A pronounced hormone-induced increase in transcriptional capability was still
present in the case of EcR-B1/UspIII, but no hormone-induced stimulation of
transcriptional capability of EcR-B2/UspIII was observed any more after normalization
on receptor concentration. This confirms that hormone selectively increases
transcriptional activity of EcR-B1, whereas the influence of hormone on EcR-B2/
UspIII was restricted to stabilization of the receptor protein.
DISCUSSION
Selection of the Heterologous Expression System
As pointed out in detail by Henrich et al. (2009), vertebrate cells, especially CHO cells,
are suited for the study of the molecular properties of EcR and Usp. These cells do not
show any endogenous response to ecdysteroids and the results obtained from
vertebrate cells were basically confirmed ‘‘in vivo’’ (Henrich et al., 2009). In contrast to
insect cells, which contain a mixture of endogenously expressed EcR isoforms and
Usp, vertebrate cells allow the characterization of individual EcR isoforms even in the
absence of Usp.
Although some co-repressors seem to be rather conserved between vertebrates
and insects (Tsai et al., 1999; Tran et al., 2001b), the mixture of co-modulators
certainly differs between vertebrates and insects. Differences also exist between
different insect tissues and comodulator concentrations and activities vary depending
on the physiological state of the target cells. In our opinion, the disadvantages of insect
cells cultures as described above are not compensated by an insect milieu, which
contain an unknown combination of co-modulators, which also do not reflect the in
vivo situation in a certain animal tissue at a defined developmental stage. Our aim was
to study the differences in the functionality of the receptor protein molecules in a
constant environment. Comparative studies with CHO-, Cos-, and Hela-cells did not
show significant differences with the results obtained with CHO cells used in this study
(Tremmel, Betanska, and Nieva, unpublished observations).
Stability of the Receptor Protein Depends on the AB-Domain of EcR, the
Heterodimerization Partner, and/or the Ligand
Although the transfection efficiencies were comparable and the same plasmid was used
for constitutive expression of EcR isoforms, which should guarantee identical rates of
receptor protein synthesis, the concentration of EcR isoforms varied considerably. This
can only be explained by different rates of receptor protein degradation. According to
Alarid (2006), AF-1 and AF-2 regions are essential for recognition of the ubiquitinylation machinery that is responsible for processing of vertebrate nuclear receptors.
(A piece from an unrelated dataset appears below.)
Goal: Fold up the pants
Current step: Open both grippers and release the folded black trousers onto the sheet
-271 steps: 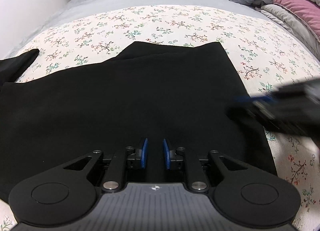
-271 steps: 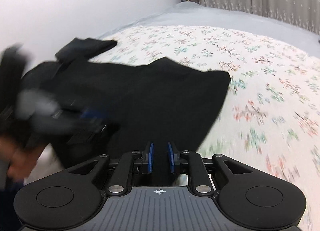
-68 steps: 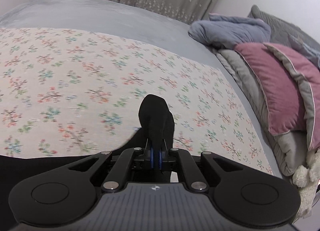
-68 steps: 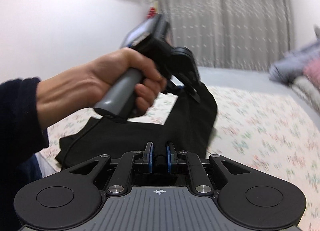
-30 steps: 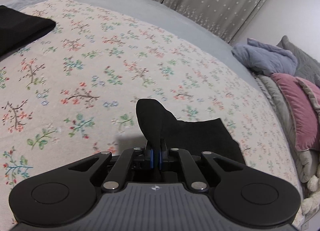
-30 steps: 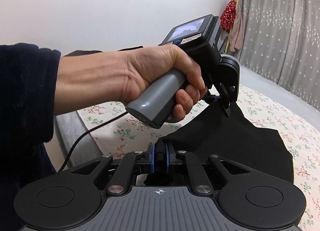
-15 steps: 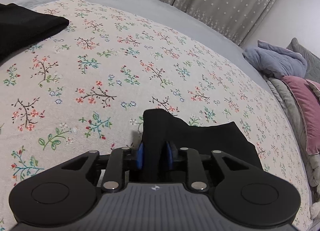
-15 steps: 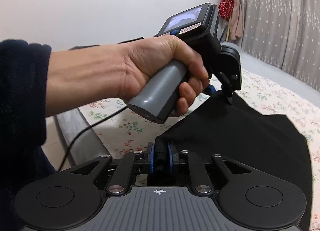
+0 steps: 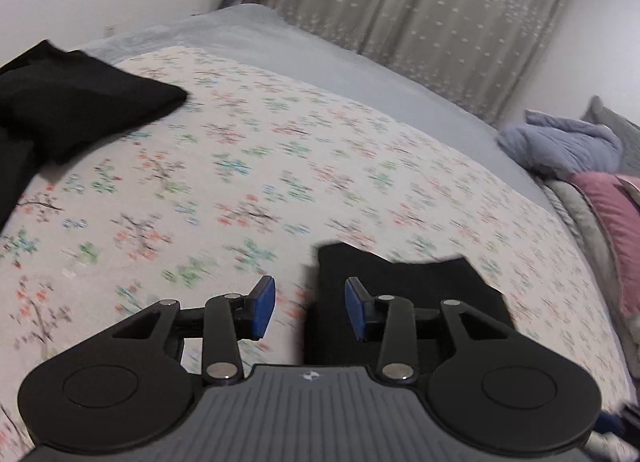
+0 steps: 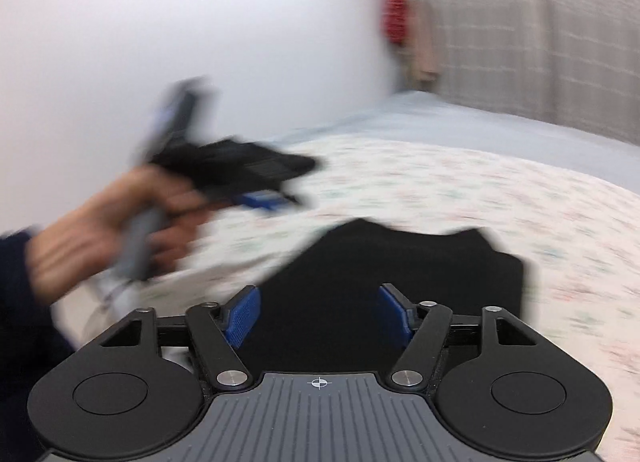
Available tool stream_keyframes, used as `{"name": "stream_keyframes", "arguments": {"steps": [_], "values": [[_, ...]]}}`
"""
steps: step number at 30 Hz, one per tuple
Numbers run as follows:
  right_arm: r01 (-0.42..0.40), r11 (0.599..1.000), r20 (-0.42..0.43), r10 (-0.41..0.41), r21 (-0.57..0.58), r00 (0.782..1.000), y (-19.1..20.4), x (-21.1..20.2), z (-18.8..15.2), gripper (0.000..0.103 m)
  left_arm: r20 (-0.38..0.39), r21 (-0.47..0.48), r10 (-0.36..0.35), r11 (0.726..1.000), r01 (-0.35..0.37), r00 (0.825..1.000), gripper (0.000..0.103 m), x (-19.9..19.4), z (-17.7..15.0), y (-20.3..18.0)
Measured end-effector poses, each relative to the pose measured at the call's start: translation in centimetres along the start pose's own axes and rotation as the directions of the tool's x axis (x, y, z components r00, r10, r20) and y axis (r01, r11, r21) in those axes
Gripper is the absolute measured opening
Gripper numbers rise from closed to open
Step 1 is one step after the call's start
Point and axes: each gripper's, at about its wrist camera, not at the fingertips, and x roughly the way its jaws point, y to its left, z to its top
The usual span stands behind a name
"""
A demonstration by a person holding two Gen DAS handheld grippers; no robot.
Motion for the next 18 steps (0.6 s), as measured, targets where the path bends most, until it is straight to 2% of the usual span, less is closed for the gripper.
{"name": "stream_keyframes", "arguments": {"steps": [2,5,8,12,16,18], "values": [[0.044,0.996,-0.038,-0.041,0.073,0.998,-2.7,0.5,0.1,0.026,0.001,0.029,-0.023,0.999,0.023,1.0,0.055,-0.4,-0.9,-1.8],[0.111,0.985,-0.106,-0.098,0.129,0.99,-5.2,1.5,-0.8,0.024,0.002,0.101,-0.038,0.994,0.037,0.999,0.055,-0.6,-2.3,-4.4],[0.119,0.981,-0.155,-0.095,0.154,0.983,-5.9,2.8,-1.7,0.024,-0.008,0.179,-0.032,0.983,0.033,0.999,0.056,0.1,-3.8,-6.0],[0.146,0.979,-0.218,-0.113,0.141,0.969,-6.0,5.0,-2.6,0.025,-0.076,0.195,0.029,0.981,-0.014,0.997,0.056,2.5,-5.4,-5.8],[0.152,0.979,-0.222,-0.119,0.138,0.968,-6.5,5.5,-3.5,0.024,-0.069,0.275,0.119,0.957,-0.095,0.991,0.056,3.2,-6.4,-6.3],[0.155,0.978,-0.219,-0.122,0.14,0.968,-6.5,5.5,-3.6,0.024,-0.077,0.272,0.141,0.955,-0.115,0.987,0.056,3.3,-6.3,-6.5]]}}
The
Archives of Insect Biochemistry and Physiology
166
Archives of Insect Biochemistry and Physiology, November 2009
same mechanism may also result in isoform-specific differences in the stability of EcR.
The stability of the receptor protein is influenced by many factors, such as interaction
with comodulators and additional proteins like heat shock proteins (Cronauer,
unpublished observations), or cyclins (Betanska et al., 2009). Stabilisation, which is
enhanced additionally by heterodimerization and ligand binding, is clearly regulated
in a complex cooperative manner.
FUNCTIONAL IMPORTANCE OF RECEPTOR STABILITY ON MOLTING
HORMONE ACTION
Isoform-specific differences in receptor function contribute to the diversification of the
hormonal signal transduction in vivo and allow gene- and tissue-specific variations of
ecdysone action, which can be further modified according to the developmental stage
of the animal. Adaption to the changing physiological requirements of target cells
affords that the signalling cascade is turned off after appropriate hormonal
stimulation. This can be achieved by several mechanisms including target
cell-specific hormone metabolism, tissue-specific composition, and concentration of
co-modulators as well as their intracellular localization and their posttranslational
modifications like phosphorylation, which may contribute to the regulation of receptor
activity, thus modifying the efficiency of the hormonal signal transduction (Hermanson
et al., 2002; Lonard and O’Malley, 2007). Aside from interaction of co-modulators with
the E-domain of nuclear receptors (Tsai et al., 1999), binding to the N-terminus (Tian
et al., 2006; Hollenberg et al., 1995) is also described at least for vertebrate receptors
and allows isoform-specific regulation. Here we showed that receptor stability can
additionally contribute to the fine tuning of the hormone response and that receptor
stability is regulated in a cooperative manner dependent on the EcR isoform, presence
of hormone, and the AB- and C-domains of the heterodimerization partner, which
underline the active role of Usp in the modulation of EcR function.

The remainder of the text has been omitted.